Recent work has thrown additional light on two further aspects essential to an even more complete understanding of the topic: What is humour for, and are Essex girl jokes funny?

In their paper Functions of humor in conversation: Conceptualization and measurement (Western Journal of Communication, vol 56, 1992), Michael J Papa and Gordon P Brooks set out to 'explain humour from a functional perspective'.

By analysing earlier research, they identified 24 functions of humour which were reduced to an 11-item 'Uses of Humor Index' by statistical techniques.

This, and an existing measure, the 'Situational Humor Response Questionnaire', were given to 191 university students, who were also asked to assess each other's sense of humour and 'interpersonal competence in naturalistic conversation'.

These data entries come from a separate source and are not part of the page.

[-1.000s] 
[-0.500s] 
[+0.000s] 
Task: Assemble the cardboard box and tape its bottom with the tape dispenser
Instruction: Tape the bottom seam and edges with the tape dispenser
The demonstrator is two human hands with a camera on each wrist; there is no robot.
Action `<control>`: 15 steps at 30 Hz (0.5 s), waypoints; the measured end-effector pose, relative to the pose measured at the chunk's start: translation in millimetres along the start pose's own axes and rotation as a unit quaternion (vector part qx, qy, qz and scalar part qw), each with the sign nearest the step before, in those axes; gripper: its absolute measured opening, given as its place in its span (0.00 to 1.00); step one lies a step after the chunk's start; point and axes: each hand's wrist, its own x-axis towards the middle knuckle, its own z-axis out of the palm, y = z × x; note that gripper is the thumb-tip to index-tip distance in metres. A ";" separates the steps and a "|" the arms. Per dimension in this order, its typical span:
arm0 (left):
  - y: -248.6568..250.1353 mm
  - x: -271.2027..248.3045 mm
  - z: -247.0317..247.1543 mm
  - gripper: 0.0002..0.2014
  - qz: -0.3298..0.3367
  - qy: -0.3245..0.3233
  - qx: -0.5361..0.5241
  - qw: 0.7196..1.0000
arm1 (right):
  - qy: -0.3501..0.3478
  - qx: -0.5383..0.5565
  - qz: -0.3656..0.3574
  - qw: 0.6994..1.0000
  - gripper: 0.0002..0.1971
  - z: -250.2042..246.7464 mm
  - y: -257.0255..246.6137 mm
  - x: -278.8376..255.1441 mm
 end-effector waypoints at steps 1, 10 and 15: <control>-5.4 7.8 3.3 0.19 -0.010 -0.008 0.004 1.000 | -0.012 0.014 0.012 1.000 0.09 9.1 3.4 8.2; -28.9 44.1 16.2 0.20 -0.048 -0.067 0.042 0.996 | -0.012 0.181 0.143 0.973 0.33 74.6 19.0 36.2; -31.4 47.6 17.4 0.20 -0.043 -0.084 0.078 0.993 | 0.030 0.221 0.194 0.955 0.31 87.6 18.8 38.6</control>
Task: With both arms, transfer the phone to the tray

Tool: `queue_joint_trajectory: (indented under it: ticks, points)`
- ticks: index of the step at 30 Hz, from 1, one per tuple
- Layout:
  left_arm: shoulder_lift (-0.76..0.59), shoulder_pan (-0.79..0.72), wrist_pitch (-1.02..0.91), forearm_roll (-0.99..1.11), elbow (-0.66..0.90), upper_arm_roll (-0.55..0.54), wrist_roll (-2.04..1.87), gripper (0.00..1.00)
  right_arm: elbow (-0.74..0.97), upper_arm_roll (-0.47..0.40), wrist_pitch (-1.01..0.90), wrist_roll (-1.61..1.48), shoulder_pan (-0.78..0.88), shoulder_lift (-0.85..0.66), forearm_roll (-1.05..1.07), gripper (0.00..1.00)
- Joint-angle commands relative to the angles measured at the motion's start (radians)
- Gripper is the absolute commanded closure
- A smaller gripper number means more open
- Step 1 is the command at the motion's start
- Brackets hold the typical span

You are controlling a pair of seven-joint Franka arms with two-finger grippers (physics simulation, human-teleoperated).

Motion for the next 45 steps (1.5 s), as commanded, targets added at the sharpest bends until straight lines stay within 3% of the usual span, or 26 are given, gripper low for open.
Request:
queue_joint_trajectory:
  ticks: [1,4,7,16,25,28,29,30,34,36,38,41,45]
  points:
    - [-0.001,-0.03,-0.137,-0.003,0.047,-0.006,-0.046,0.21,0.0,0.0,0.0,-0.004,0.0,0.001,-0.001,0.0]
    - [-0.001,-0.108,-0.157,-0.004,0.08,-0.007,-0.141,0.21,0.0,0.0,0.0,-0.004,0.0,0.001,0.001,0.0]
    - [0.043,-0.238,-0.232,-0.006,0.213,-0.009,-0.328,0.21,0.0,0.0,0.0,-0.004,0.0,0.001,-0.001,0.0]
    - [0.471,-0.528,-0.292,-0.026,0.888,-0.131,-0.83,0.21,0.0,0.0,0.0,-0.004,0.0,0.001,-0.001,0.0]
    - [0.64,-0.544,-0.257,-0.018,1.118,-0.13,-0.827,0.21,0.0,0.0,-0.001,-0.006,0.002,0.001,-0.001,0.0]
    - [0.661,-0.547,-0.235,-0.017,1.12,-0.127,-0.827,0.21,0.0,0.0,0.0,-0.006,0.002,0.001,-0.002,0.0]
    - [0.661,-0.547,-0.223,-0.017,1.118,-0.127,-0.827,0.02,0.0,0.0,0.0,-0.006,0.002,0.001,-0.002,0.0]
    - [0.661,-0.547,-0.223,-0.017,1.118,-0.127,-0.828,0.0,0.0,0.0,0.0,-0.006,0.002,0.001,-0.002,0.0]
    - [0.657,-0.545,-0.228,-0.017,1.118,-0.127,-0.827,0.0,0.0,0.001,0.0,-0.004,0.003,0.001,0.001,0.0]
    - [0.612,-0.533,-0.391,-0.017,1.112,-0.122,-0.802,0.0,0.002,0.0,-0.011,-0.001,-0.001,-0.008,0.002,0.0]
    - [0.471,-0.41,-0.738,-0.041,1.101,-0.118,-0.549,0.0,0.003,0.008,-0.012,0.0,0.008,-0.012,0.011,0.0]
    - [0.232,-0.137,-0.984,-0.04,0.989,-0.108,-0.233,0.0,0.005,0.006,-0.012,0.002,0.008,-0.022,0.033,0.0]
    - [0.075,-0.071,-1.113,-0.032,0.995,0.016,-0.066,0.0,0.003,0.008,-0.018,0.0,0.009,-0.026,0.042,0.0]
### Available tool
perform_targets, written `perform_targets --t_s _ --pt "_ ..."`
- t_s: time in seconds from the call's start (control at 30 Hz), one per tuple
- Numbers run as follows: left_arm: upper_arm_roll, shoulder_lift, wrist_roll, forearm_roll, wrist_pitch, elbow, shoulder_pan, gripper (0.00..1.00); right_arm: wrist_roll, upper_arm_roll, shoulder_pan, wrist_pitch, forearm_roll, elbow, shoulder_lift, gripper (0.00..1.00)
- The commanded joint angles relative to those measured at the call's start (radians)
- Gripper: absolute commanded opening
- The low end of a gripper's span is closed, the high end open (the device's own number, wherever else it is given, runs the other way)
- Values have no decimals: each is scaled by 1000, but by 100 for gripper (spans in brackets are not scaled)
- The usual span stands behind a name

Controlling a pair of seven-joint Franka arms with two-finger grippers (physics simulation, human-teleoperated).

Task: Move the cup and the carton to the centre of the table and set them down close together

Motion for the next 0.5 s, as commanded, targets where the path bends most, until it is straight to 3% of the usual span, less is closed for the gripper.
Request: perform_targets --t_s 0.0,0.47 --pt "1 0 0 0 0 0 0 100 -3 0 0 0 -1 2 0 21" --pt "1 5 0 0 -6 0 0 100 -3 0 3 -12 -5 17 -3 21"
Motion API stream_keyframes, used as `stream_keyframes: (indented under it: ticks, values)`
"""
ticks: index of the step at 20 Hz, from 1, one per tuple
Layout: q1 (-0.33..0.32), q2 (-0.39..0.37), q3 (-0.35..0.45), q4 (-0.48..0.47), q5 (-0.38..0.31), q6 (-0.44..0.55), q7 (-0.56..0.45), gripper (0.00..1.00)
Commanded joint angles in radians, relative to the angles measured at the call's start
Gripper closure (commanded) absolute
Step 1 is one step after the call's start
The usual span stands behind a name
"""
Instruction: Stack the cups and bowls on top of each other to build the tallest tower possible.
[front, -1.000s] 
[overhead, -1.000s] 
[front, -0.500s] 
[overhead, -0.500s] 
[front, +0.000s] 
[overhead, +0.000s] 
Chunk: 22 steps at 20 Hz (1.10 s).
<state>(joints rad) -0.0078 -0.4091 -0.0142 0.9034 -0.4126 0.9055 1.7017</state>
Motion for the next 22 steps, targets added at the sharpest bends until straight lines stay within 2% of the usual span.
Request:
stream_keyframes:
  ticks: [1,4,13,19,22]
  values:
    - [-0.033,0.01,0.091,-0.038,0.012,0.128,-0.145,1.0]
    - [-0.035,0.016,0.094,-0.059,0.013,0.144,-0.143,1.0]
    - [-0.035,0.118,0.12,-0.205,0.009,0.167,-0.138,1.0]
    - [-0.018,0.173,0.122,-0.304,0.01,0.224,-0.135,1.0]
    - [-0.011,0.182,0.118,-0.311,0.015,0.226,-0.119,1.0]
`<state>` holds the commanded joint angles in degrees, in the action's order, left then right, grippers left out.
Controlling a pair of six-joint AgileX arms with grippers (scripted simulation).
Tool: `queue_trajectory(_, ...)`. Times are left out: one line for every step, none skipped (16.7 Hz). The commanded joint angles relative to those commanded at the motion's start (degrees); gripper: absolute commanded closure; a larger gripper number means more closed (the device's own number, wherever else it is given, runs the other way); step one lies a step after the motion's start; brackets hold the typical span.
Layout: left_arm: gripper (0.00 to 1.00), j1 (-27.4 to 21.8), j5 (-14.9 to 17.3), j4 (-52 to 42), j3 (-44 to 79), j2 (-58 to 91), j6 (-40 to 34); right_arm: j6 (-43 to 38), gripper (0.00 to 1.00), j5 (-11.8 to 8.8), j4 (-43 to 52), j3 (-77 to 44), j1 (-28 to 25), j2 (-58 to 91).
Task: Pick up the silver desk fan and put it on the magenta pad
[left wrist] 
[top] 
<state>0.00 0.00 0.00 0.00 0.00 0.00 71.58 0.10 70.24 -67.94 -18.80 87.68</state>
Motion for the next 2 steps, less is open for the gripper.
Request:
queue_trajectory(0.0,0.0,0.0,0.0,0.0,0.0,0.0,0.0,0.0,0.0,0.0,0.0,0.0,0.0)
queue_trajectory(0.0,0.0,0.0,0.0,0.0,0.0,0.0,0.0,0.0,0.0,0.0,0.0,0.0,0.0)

From all this, three primary factors of the effect of humour emerged: positive effect, expressiveness and negative effect. And the conclusion of the whole research project was that 'humour appears to be a facilitative form of communication that fulfils interpersonal functions', which must have come as a relief to anyone who suspected anything else.

The question of whether Essex girl jokes are funny may follow by analogy from the results announced in a paper entitled The JAP joke controversy: An excruciating psychosocial analysis (International Journal of Humor Research, vol 4, 1991).

Bernard Saper, the author, argues that an understanding of jokes based on the 'Jewish American Princess' stereotype requires an evaluation in three categories of humour: hostile, ethnic and sexist.

'Cognitive behavioural psychology and social learning provide the analytical mode for the discussion' he says.

While admitting the possibility that JAP such jokes can 'fuel antagonistic feelings and beliefs', his research indicates it is more likely that they will 'defuse such antagonisms'. He concludes: 'If these jokes go un-reinforced (by withholding of attention, praise, laughter or repetition), they will extinguish themselves.'

Putting these two results together, current beliefs on humour may be summarised as follows: It is something consenting adults like doing together and if you don't laugh at someone's joke, they will probably stop telling it.